An Indian court Wednesday handed down a rare guilty verdict against three Hindu radicals over a shrine bombing, but cleared the alleged mastermind of the attack initially blamed on Islamist groups.

Devendra Gupta and Bhavesh Patel were convicted in a special court in Rajasthan over their roles in the 2007 bombing of the Ajmer Sharif dargah.

A third man, who was shot dead in the months after the attack, was found guilty posthumously.

The trio was convicted of charges related to explosives and conspiracy to commit unlawful acts over the strike that left three dead and at least 15 injured, the men's lawyer Jagdish Rana told reporters outside the Jaipur court.

Their sentences will be handed down on March 16.

Naba Kumar Sarkar, the alleged ringleader behind the religiously motivated attack, was among seven Hindu radicals acquitted after prosecutors failed to prove their guilt.

Sarkar, better known by his nickname Swami Aseemanand, remains in prison pending trial over his role in two separate bomb attacks ─ one on a mosque and another on the Samjhota Express that together killed nearly 75 people.

The landmark judgement against the trio over the shrine bombing is the first successful conviction of Hindu militants in recent memory.

Police initially blamed Pakistan-based militants for the attack on the revered 12th-century mausoleum, claiming they placed the lunchbox packed with explosives that detonated during Ramazan prayers.

But a confession by Sarkar led investigators to a group accused of staging a series of blasts targeting Muslims.

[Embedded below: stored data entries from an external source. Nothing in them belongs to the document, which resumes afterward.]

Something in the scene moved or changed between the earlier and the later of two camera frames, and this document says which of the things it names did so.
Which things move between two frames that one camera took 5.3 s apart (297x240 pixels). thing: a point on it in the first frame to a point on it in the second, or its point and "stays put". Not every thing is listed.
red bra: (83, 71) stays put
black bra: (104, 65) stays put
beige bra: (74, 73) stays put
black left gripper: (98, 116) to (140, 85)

Sarkar later retracted his confession but police were able to sweep up suspected radicals, including a serving Indian army officer and former members of Rashtriya Swayamsevak Sangh.

The prominent right-wing Hindu group bears considerable influence in India, and is the ideological fountainhead of Indian Prime Minister Narendra Modi's ruling nationalist Bharatiya Janata Party.